Your objective – Return the lines below exactly, from the first line to the line that contains "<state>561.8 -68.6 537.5". Leave out pictures.

--- Data section Enclosed Below ---

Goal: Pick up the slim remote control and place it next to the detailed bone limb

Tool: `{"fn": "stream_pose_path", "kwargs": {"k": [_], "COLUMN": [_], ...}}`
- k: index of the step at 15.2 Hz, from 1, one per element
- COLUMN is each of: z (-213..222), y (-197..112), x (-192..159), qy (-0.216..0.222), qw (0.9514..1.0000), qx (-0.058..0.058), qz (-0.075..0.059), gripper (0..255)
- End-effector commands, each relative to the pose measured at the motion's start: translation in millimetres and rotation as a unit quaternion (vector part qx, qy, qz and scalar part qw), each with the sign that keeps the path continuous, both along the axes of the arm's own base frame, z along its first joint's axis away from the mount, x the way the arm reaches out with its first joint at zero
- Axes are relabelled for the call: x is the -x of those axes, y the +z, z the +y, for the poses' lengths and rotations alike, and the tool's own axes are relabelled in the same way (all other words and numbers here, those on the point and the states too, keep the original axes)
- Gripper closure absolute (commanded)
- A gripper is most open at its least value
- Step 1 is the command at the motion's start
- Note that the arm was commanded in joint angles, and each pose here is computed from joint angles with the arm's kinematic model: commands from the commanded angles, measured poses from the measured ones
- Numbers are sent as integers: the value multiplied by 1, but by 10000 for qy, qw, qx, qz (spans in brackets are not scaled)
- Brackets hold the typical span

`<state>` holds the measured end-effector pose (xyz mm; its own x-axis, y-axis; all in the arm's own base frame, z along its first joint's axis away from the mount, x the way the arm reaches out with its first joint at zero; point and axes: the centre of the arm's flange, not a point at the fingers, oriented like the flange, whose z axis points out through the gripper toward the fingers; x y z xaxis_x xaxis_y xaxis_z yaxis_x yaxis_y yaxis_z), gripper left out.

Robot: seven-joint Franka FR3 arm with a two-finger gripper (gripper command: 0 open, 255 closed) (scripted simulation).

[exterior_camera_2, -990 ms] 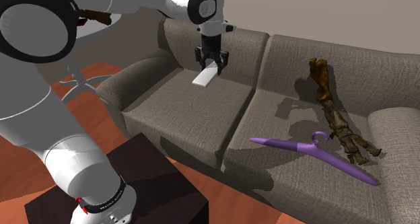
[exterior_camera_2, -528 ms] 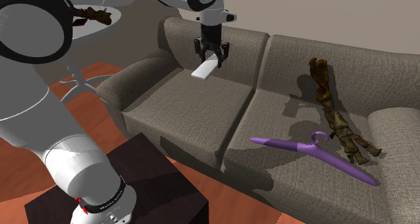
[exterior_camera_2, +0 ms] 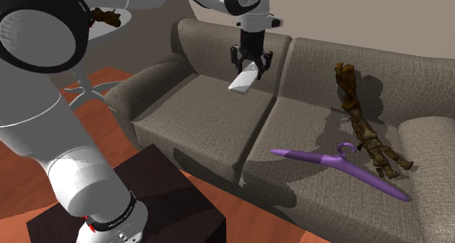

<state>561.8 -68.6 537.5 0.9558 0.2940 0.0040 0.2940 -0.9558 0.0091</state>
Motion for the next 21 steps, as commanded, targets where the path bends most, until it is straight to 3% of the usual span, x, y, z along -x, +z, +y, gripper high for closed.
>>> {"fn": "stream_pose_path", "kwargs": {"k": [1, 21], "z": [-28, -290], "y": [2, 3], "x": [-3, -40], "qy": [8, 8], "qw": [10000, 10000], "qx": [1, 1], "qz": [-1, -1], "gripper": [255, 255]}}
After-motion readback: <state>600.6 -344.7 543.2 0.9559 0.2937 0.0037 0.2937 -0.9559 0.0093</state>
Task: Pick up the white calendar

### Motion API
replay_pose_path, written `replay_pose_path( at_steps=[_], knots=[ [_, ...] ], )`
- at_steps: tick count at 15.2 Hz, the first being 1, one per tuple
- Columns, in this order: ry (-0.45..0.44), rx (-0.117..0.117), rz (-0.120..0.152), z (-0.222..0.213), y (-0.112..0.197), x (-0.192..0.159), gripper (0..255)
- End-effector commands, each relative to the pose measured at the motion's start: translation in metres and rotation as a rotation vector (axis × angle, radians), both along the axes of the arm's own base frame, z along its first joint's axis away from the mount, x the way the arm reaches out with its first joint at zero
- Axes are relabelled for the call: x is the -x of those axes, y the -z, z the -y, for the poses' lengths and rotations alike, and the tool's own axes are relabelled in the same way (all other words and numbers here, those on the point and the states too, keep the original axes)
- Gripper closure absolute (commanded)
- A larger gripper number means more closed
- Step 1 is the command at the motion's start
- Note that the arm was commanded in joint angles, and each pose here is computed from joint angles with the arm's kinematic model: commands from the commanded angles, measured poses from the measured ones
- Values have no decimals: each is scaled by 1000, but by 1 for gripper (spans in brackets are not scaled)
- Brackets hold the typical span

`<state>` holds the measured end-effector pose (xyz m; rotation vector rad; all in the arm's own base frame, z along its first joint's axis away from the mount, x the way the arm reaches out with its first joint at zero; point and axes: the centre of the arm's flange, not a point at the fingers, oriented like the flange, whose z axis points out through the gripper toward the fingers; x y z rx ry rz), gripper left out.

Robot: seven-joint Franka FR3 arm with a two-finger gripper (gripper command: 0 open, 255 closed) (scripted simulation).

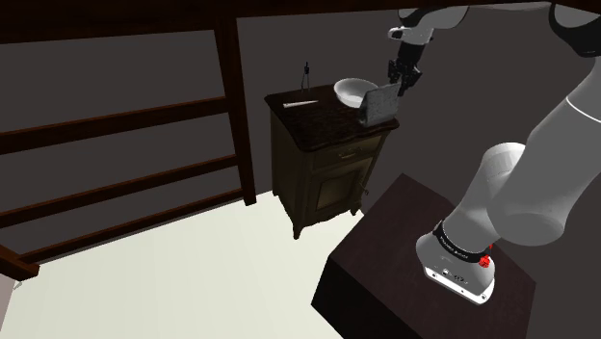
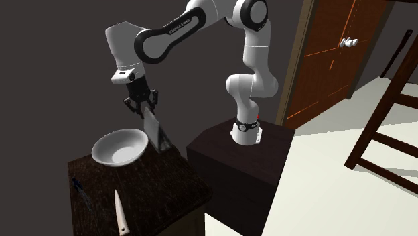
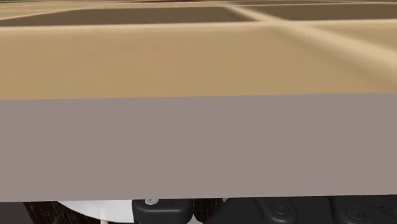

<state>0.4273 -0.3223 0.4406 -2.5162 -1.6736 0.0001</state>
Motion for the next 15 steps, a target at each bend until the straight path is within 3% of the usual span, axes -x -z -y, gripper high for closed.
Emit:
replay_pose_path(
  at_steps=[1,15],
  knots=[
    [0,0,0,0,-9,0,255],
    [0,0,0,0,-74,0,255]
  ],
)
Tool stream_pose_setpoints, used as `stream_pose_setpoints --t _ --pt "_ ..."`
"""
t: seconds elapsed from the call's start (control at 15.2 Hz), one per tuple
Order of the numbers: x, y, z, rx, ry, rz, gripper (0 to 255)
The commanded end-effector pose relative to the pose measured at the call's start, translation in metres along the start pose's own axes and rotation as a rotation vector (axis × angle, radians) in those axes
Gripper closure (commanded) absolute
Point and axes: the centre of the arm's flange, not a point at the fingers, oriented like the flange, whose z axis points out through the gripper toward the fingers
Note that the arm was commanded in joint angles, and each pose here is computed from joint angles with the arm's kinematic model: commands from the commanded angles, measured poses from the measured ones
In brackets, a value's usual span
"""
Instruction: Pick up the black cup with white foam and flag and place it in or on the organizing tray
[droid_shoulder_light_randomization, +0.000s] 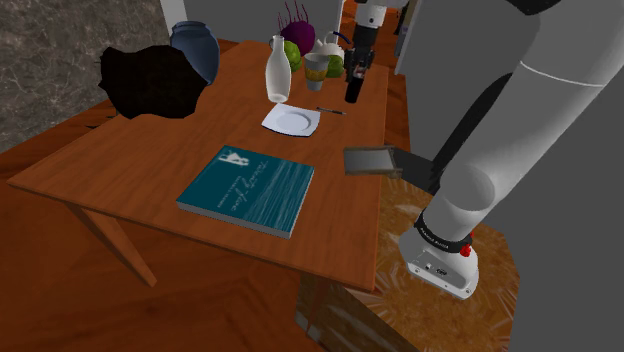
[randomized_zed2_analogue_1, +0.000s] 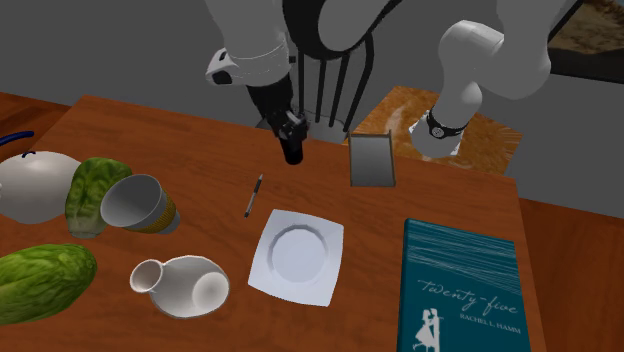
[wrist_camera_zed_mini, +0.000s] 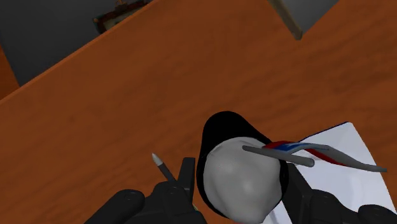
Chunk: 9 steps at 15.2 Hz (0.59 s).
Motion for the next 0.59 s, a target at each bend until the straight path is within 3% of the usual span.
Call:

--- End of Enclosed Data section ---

Task output –
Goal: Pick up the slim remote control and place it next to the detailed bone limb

Tool: `{"fn": "stream_pose_path", "kwargs": {"k": [_], "COLUMN": [_], ...}}`
- k: index of the step at 15.2 Hz, from 1, one per element
- COLUMN is each of: z (-213..222), y (-197..112), x (-192..159), qy (-0.216..0.222), qw (0.9514..1.0000), qx (-0.058..0.058), qz (-0.075..0.059), gripper (0..255)
- End-effector commands, each relative to the pose measured at the motion's start: translation in millimetres and rotation as a unit quaternion (vector part qx, qy, qz and scalar part qw), each with the sign that keeps the path continuous, both along the axes of the arm's own base frame, z along its first joint's axis away from the mount, x the way the arm reaches out with its first joint at zero
- Axes are relabelled for the call: x is the -x of those axes, y the +z, z the +y, for the poses' lengths and rotations alike, and the tool's own axes are relabelled in the same way (all other words and numbers here, those on the point and the states too, keep the original axes)
- Gripper closure absolute (commanded)
- A gripper is most open at its least value
- Step 1 is the command at the motion's start
- Note that the arm was commanded in joint angles, and each pose here is computed from joint angles with the arm's kinematic model: commands from the commanded angles, measured poses from the measured ones
- Numbers are sent as integers: the value multiplied by 1, but by 10000 for qy, qw, qx, qz (spans in brackets are not scaled)
- Brackets hold the typical span

`<state>` holds the measured end-effector pose (xyz mm; its own x-axis, y-axis; all in the arm's own base frame, z along its first joint's axis away from the mount, x the way the arm reaches out with its first joint at zero; point and axes: the centre of the arm's flange, not a point at the fingers, oriented like the flange, whose z axis points out through the gripper toward the fingers; x y z xaxis_x xaxis_y xaxis_z yaxis_x yaxis_y yaxis_z), gripper left out.

Robot: seven-joint Franka FR3 arm with a two-finger gripper (gripper command: 0 open, 255 closed) (scripted simulation).

[exterior_camera_2, -990 ms] 
[exterior_camera_2, -528 ms] 
[exterior_camera_2, +0 ms] 

<state>561.8 -68.6 537.5 0.9558 0.2940 0.0040 0.2940 -0.9558 0.0091</state>

What came before is the finished answer.